Violence against women physical, sexual, emotional or psychological remains widespread across India, but official reported numbers tell only part of the story. According to NFHS-5, roughly 31–32% of ever-married women report having faced some form of domestic or intimate-partner violence.
Yet data from law-enforcement and crime records which often inform global reports from organisations such as WHO captures only a small fraction of this reality. For example, in 2022, the National Crime Records Bureau (NCRB) registered around 4.45 lakh “crimes against women” across India. Discrepancy arises because many survivors never report their experiences due to stigma, fear of social and familial backlash, financial dependence, lack of faith in justice systems, or lack of accessible support networks.

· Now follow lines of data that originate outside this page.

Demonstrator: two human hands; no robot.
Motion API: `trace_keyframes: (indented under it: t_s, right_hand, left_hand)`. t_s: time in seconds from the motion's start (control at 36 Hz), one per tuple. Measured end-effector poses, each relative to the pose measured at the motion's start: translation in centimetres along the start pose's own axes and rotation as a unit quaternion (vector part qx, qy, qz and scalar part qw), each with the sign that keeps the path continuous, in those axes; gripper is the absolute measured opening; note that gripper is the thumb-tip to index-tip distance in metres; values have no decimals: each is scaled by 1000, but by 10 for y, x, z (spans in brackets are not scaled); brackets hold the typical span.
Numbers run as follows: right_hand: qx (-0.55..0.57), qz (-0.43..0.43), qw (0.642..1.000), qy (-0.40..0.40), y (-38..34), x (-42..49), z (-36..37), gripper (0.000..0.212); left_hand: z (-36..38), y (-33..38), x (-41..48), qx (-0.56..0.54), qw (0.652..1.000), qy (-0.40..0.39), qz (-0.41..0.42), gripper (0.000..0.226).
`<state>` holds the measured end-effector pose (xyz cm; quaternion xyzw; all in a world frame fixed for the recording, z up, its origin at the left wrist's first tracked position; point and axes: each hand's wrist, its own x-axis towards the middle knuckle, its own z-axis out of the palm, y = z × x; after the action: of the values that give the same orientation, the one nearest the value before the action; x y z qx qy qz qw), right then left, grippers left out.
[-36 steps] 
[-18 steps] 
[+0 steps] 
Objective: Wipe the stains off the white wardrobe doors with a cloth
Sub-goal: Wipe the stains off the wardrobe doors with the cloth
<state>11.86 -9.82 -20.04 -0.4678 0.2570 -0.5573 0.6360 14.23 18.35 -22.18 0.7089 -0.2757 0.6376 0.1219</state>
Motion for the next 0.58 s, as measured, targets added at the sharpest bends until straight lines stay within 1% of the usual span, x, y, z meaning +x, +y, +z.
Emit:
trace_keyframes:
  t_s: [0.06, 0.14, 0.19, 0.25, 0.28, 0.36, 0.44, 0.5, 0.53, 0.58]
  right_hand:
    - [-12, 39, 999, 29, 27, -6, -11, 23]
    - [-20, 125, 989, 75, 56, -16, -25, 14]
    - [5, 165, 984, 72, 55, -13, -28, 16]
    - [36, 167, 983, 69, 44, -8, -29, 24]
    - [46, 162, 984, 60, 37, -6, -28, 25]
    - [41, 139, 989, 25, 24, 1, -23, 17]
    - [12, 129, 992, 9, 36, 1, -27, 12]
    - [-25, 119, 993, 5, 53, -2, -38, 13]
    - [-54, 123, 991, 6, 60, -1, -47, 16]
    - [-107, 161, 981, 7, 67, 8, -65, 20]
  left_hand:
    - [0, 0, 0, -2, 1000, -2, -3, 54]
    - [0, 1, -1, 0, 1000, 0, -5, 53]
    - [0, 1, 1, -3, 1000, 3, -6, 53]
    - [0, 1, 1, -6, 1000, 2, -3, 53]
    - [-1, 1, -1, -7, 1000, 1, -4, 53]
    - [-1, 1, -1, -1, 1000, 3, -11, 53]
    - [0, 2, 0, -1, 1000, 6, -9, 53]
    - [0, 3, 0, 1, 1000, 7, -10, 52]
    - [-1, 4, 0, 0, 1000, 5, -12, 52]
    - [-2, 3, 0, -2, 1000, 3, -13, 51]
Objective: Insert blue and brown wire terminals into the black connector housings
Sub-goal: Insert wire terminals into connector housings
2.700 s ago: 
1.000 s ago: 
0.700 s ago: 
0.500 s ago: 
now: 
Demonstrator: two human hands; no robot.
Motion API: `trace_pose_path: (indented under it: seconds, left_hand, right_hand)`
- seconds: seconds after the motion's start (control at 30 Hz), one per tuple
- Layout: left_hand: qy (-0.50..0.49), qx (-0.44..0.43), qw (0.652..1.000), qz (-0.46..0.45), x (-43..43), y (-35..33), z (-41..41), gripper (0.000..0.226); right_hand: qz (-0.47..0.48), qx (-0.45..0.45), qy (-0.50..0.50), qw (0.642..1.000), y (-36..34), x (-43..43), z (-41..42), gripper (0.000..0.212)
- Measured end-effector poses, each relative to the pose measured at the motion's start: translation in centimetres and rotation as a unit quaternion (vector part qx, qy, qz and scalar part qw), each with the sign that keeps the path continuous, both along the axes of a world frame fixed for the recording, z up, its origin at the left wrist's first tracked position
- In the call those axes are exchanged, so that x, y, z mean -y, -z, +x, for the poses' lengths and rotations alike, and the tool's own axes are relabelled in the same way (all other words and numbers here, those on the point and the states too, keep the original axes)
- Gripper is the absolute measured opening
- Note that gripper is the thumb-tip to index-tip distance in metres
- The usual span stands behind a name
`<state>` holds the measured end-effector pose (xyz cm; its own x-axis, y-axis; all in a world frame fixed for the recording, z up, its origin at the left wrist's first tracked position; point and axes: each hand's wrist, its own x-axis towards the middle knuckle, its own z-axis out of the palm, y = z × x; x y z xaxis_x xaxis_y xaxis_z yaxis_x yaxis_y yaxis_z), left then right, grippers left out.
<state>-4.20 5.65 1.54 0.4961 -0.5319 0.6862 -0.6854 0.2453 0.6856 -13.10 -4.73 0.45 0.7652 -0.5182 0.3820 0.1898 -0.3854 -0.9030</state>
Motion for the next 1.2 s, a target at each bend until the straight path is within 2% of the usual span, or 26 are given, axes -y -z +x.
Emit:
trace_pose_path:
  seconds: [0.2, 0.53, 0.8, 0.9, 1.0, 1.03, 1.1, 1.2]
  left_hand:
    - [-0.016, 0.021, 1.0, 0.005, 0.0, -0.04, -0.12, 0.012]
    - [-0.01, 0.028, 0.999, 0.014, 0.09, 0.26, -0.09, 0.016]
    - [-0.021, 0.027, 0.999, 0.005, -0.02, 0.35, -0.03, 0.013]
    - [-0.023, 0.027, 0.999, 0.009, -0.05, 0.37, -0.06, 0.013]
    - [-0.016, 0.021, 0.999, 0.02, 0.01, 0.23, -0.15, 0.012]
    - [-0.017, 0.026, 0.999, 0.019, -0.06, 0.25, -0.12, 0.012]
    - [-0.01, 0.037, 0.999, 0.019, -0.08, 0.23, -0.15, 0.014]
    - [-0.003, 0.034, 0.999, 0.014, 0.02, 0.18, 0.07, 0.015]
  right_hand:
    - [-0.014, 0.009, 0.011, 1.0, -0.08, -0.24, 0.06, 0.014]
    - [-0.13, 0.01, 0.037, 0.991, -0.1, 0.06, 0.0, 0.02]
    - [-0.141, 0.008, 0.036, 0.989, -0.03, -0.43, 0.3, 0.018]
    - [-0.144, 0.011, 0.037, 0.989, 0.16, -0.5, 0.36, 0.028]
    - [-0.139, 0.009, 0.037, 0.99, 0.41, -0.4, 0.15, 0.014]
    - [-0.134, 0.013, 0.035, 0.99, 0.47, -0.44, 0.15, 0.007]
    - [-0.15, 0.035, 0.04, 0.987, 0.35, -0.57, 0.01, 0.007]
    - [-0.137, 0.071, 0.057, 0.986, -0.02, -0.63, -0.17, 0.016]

Research confirms underreporting is significant. A detailed study in Kerala using anonymised “list-randomization” methodology aimed at estimating true incidence with less social-desirability bias found that the actual lifetime incidence of domestic violence was 15%, compared to just 5.6% via direct questioning. The gap implies that many women stay silent even when they respond to surveys.
This under-representation has broader consequences. Because official data is used for policymaking, resource allocation, and public-health planning, under-reporting obscures the true scale of the problem resulting in insufficient shelters, weak violence-response infrastructure, underfunded support systems, and limited preventive programmes. As some policy experts write, accurate data is critical: without it, the “hidden burden” remains invisible in budgets and plans.
Moreover, many forms of gender-based violence emotional abuse, marital rape, sexual coercion, harassment, controlling behaviour, psychological abuse often do not result in visible injuries or may be normalized within families, making them even less likely to be reported.
Yet, behind the silence and under-counting are real and often severe health impacts. Survivors of gender-based violence are more likely to suffer chronic physical injuries, mental-health problems including depression, anxiety and PTSD, reproductive health complications, and intergenerational harms.
“Data may call it a drop but for dozens of women every hour, unrecorded violence becomes a lifelong wound. What we see is just the tip of the iceberg.”